The Maplewood-based industrial giant has already reached a historic $850 million pollution settlement with Minnesota. It settled a $35 million case with an Alabama water authority in April to treat PFAS chemicals that leaked into the Tennessee River.
More are in the pipeline. New York sued last month, after spring and summer filings by New Jersey, New Hampshire and Vermont. A shoe company that used the chemicals to waterproof its products has sued. So has a dairy farm in New Mexico that says it had to dump 15,000 gallons of cow milk each day since October 2018 because of contamination from a nearby military base that used firefighting foams that contained the chemicals.
3M has set aside an additional $235 million to cover legal claims, but some estimates of the ultimate cost exceed $10 billion.

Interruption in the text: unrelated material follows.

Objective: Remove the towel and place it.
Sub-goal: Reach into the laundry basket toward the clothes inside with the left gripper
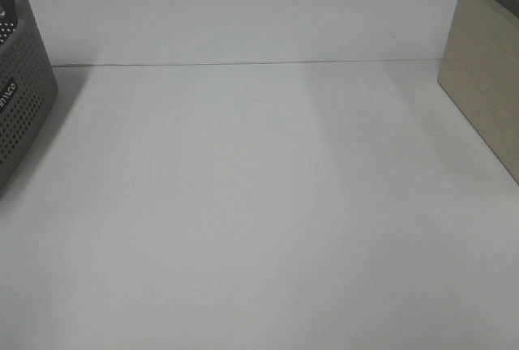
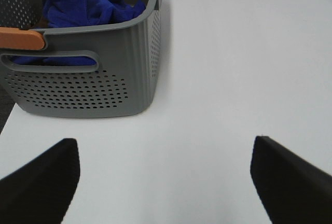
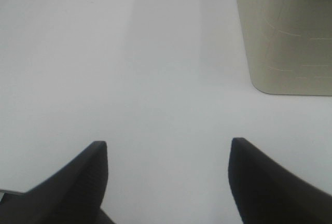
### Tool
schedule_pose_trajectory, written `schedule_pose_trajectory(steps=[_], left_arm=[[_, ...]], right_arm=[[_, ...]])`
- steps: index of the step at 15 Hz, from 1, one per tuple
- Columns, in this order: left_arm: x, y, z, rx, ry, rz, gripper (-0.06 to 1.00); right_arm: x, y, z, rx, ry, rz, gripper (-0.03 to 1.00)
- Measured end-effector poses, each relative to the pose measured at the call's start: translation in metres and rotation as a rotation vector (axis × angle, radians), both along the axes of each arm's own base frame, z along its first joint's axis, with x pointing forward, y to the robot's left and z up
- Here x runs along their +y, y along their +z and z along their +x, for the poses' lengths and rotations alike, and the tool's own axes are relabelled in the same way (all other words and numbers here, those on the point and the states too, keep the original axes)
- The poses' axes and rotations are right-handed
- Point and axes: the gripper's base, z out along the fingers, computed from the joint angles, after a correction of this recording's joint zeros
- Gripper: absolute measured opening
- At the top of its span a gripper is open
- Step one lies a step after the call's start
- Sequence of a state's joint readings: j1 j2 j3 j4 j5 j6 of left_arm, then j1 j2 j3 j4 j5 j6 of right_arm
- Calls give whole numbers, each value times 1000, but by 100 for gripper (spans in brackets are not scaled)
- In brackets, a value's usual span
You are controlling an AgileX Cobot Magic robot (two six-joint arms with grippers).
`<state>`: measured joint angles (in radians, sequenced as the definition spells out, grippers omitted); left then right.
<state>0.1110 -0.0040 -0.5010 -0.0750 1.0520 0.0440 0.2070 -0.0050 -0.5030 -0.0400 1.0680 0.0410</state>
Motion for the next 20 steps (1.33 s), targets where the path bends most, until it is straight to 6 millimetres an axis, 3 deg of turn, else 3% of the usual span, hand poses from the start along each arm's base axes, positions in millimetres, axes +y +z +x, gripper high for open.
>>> schedule_pose_trajectory(steps=[4,6,7,10,16,17,20], left_arm=[[1,16,7,24,51,-103,84],[3,42,25,76,59,-121,84],[5,61,45,131,61,-128,84],[10,82,92,279,64,-135,83],[21,84,177,466,54,-96,82],[33,86,209,505,93,-85,82],[63,84,250,553,168,-87,82]], right_arm=[[0,0,0,0,0,0,66],[0,0,0,0,0,0,66],[0,0,0,0,0,0,66],[0,0,0,0,0,0,66],[0,0,0,0,0,0,66],[0,0,0,0,0,0,66],[0,0,0,0,0,0,66]])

"You can kind of see at its infancy how this could become a very large problem," said Peter Kelso, the complex analytics principal at environmental consulting firm Roux Associates. "This [PFAS] is somewhat like asbestos in that it's very ubiquitous, which means it's pretty much everywhere."

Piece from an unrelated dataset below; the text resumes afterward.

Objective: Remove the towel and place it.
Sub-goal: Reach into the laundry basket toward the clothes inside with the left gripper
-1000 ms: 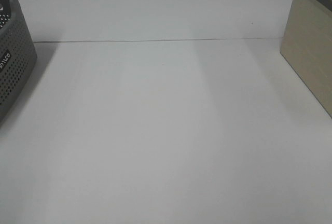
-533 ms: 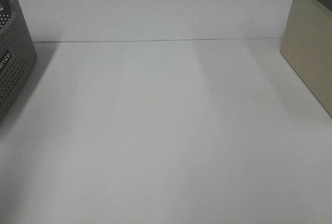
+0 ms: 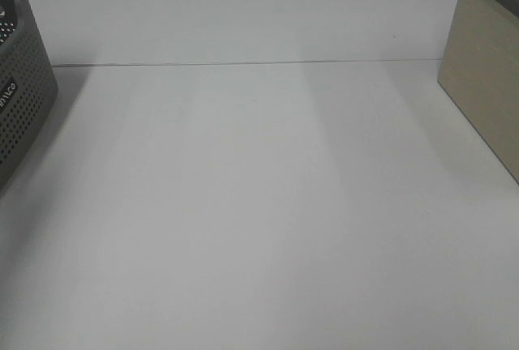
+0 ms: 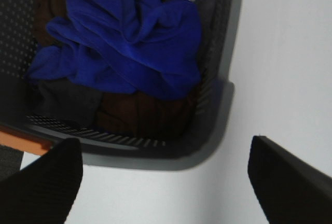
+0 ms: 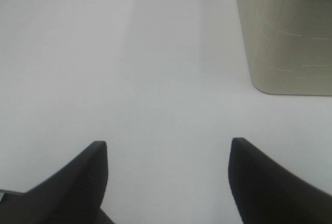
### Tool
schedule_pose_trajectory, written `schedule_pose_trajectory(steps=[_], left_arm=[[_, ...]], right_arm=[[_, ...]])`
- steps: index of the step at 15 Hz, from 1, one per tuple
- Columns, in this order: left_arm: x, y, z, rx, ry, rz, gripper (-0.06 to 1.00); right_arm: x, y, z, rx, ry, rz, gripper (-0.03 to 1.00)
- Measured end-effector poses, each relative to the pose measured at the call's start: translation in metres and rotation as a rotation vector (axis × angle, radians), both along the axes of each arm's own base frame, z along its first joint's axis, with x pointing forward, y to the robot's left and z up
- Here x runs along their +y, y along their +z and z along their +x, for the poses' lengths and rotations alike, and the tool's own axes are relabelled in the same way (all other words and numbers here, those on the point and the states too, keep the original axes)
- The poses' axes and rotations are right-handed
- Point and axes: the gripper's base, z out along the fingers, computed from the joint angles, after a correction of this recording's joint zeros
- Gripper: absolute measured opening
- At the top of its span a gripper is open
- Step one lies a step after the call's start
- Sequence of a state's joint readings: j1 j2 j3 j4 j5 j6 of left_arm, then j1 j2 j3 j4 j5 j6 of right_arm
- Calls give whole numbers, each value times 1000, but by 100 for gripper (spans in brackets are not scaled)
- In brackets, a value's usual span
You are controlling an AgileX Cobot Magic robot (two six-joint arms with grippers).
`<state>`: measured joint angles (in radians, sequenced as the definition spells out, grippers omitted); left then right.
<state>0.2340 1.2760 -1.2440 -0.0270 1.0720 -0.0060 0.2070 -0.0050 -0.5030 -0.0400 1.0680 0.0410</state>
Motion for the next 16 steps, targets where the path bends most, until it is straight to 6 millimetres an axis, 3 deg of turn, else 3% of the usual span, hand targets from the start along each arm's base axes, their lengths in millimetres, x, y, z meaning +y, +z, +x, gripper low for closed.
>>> schedule_pose_trajectory(steps=[4,7,9,10,11,16], left_arm=[[50,-9,43,39,86,-10,82],[61,-23,61,43,53,14,82],[68,-43,80,42,51,17,82],[76,-66,97,45,54,17,82],[79,-77,106,32,57,21,82],[84,-125,136,10,86,-73,74]], right_arm=[[0,0,0,0,0,0,66],[0,0,0,0,0,0,66],[0,0,0,0,0,0,66],[0,0,0,0,0,0,66],[0,0,0,0,0,0,66],[0,0,0,0,0,0,66]])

PFAS chemicals have been found in streams, rivers, military bases and in the drinking water of 1,361 sites across the U.S., according to information compiled from states and the U.S. Department of Defense by the Environmental Working Group advocacy firm.
While the lawsuits weave through the system, governments at municipal, state and federal levels have introduced new restrictions or elevated the pollution status of PFAS. In one Ohio lawsuit, a judge allowed a request for lifelong health monitoring to proceed. Health claims were not allowed into evidence in the lawsuits that led to the Minnesota settlement.
While 3M isn't the only firm that made or used PFAS — DuPont, Chemours, Tyco, Chemguard and others also are named in lawsuits and government actions — the concern is the widespread nature of the chemicals. They are used in things ranging from nonstick coatings on pans and carpets to waterproof boots and jackets and fluorinated firefighting foams.